What you need to do ▸ Please give again, exactly and in full, each line from the one holding "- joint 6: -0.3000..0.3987" to the end of the listing.

*** Opening of Exercise data ***

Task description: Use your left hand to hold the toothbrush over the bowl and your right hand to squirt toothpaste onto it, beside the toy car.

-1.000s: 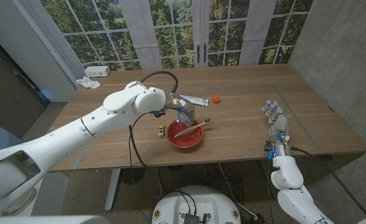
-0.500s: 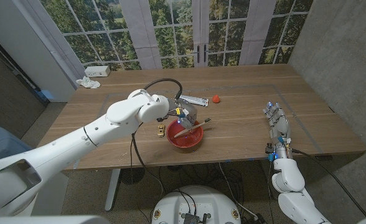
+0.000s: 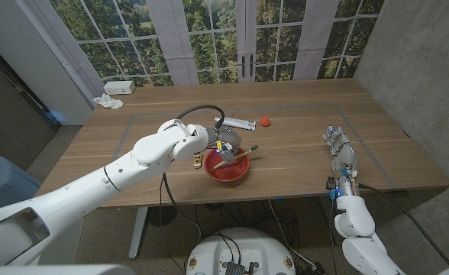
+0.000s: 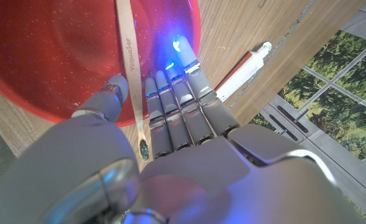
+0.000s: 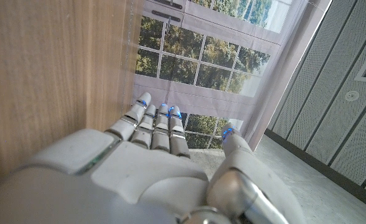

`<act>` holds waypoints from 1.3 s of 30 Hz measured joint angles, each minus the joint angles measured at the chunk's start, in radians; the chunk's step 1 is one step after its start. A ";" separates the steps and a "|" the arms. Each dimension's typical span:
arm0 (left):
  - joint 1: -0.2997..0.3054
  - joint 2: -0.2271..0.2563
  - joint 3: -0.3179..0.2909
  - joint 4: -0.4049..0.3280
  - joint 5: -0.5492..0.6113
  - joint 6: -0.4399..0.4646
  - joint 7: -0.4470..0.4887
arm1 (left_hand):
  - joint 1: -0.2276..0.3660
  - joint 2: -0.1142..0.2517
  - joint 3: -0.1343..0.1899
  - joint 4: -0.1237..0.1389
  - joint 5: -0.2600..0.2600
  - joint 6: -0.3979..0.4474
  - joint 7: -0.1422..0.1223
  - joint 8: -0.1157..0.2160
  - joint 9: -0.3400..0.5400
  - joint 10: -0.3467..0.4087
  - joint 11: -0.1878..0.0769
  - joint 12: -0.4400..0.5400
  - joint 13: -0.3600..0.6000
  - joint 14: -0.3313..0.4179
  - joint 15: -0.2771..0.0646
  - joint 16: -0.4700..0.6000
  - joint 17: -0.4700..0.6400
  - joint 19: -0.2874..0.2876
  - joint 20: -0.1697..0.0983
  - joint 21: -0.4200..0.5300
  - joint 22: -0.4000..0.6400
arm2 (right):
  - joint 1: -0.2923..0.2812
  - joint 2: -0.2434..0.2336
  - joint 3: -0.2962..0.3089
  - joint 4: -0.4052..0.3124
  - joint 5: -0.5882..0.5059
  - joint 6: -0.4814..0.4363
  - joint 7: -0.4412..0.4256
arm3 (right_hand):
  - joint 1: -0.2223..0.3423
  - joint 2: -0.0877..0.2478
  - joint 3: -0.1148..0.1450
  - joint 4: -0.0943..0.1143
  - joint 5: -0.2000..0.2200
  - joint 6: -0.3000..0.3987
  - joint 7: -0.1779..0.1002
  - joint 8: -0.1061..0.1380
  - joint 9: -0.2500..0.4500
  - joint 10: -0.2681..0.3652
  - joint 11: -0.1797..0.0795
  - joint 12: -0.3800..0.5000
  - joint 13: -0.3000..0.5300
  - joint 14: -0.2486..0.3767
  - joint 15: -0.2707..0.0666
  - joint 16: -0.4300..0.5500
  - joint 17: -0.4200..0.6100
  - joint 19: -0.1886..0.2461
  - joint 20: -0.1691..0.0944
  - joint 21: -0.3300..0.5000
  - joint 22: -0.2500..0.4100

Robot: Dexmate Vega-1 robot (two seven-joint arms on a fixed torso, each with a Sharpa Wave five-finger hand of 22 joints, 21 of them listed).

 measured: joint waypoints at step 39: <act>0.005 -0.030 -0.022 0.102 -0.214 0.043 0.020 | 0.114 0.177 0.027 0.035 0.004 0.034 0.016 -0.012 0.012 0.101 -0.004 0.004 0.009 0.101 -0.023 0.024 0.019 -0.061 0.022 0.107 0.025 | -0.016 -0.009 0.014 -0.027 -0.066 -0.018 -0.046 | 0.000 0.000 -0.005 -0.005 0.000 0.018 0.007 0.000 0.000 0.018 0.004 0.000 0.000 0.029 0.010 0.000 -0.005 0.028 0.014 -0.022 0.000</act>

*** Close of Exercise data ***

Task answer ▸
  - joint 6: -0.3000..0.3987
  - joint 7: -0.1779..0.1002
  - joint 8: -0.1061..0.1380
  - joint 9: -0.2500..0.4500
  - joint 10: -0.2681..0.3652
  - joint 11: -0.1797..0.0795
  - joint 12: -0.3800..0.5000
  - joint 13: -0.3000..0.5300
  - joint 14: -0.2486..0.3767
  - joint 15: -0.2707..0.0666
  - joint 16: -0.4300..0.5500
  - joint 17: -0.4200..0.6100
  - joint 19: -0.1886..0.2461
  - joint 20: -0.1691..0.0944
  - joint 21: -0.3300..0.5000
  - joint 22: -0.2500..0.4100

Robot: Dexmate Vega-1 robot (two seven-joint arms on a fixed torso, each with a Sharpa Wave five-finger hand of 22 joints, 21 of them listed).

 measured: joint waypoints at step 39: <act>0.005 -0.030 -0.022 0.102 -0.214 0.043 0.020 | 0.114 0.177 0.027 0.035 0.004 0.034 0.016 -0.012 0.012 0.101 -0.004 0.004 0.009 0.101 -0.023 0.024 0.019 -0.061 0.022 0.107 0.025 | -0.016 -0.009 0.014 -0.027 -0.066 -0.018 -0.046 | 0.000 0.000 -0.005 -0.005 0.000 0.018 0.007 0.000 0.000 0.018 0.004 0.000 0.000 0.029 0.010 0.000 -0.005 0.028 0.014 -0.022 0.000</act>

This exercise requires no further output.